### ASSIGNMENT
Beginning at the line that contains "Plain rules. Mark the glass", transcribe the remaining lines of the listing exactly; include the final line and omit everything before.

### INPUT DATA
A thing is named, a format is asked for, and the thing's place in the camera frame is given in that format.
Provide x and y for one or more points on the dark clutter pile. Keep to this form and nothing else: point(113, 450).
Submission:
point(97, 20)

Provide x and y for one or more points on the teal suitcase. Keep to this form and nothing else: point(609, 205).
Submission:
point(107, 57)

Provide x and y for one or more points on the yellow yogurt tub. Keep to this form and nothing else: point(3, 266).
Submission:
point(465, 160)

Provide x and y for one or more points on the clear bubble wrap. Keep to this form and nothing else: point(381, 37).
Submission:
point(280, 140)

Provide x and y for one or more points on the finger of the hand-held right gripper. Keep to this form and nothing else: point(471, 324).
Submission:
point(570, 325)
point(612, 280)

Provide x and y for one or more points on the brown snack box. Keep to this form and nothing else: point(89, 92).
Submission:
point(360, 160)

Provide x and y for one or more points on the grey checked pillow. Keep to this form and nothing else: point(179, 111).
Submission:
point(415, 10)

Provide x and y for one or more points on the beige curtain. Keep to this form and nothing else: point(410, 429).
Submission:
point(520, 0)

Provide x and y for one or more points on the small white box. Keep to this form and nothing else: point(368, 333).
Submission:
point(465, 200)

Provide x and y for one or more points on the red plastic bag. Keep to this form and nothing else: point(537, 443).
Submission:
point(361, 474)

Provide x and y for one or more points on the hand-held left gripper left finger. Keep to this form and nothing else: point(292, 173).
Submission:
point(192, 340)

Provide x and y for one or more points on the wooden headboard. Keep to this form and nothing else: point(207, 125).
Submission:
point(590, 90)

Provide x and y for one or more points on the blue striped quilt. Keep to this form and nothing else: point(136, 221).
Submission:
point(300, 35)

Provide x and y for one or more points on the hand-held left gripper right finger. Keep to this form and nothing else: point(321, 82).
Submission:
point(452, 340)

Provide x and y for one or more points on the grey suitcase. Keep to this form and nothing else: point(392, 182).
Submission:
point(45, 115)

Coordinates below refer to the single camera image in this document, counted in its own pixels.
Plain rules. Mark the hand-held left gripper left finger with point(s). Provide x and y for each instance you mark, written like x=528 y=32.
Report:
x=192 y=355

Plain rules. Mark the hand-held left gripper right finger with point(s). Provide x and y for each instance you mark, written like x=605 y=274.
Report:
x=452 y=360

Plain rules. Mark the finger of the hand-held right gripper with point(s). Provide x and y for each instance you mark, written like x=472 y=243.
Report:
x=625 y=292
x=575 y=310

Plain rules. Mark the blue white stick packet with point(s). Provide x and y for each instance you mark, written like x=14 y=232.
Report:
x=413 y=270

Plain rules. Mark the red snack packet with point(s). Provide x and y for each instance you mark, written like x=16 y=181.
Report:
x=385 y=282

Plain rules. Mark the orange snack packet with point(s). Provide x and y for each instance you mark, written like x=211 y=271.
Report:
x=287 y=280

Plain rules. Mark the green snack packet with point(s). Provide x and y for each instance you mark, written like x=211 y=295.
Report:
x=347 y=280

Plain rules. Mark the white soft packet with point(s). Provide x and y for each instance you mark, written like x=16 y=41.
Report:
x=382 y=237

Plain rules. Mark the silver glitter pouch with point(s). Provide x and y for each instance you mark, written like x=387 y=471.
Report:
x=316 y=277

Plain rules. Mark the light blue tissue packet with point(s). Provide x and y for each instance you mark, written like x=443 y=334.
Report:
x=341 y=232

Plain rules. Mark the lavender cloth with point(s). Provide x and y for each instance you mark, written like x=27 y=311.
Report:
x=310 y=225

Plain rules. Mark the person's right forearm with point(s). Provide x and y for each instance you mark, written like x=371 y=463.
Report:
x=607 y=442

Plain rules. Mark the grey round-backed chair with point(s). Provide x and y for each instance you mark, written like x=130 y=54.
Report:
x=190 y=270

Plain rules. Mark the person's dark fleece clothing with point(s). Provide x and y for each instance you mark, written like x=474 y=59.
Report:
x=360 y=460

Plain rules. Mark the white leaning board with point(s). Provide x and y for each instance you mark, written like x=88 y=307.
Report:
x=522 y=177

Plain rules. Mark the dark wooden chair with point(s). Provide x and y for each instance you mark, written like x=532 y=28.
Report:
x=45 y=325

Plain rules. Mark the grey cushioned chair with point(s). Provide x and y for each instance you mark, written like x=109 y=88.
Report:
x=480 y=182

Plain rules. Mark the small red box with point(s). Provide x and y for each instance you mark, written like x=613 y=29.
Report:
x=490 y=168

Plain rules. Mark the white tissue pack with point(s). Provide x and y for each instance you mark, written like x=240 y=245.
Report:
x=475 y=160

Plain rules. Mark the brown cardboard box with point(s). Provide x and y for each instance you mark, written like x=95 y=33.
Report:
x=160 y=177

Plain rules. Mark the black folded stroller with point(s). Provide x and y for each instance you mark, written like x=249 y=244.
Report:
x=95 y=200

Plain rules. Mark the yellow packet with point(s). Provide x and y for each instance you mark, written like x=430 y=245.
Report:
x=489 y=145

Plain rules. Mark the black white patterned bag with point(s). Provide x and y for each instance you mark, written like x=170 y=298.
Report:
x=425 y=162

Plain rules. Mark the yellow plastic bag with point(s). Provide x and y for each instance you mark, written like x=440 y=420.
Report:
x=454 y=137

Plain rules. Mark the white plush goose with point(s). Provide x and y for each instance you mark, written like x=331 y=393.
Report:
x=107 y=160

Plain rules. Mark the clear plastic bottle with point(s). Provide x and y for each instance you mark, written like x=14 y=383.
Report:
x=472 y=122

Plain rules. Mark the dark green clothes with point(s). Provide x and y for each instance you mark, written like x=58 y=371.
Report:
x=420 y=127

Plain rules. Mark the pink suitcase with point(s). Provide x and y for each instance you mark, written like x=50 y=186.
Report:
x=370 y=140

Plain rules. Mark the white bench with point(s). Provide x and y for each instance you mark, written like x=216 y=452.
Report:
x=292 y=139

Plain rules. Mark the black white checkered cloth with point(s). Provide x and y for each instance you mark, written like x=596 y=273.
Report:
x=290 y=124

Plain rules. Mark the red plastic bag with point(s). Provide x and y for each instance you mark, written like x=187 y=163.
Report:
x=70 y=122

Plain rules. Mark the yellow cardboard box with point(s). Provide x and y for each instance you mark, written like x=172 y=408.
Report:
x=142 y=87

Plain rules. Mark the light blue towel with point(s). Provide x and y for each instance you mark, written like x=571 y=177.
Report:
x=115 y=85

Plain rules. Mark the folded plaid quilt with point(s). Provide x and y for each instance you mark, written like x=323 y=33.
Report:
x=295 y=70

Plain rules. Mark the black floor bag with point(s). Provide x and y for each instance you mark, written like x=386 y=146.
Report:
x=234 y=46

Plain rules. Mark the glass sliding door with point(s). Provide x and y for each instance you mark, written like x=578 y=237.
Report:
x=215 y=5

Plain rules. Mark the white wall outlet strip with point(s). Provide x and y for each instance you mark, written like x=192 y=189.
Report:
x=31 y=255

### TASK ANSWER
Plain rules. Mark the glass sliding door with point(s). Provide x and y for each instance you mark, written like x=578 y=237.
Report:
x=215 y=5

Plain rules. Mark the white wall outlet strip with point(s). Provide x and y for each instance you mark, written like x=192 y=189.
Report:
x=31 y=255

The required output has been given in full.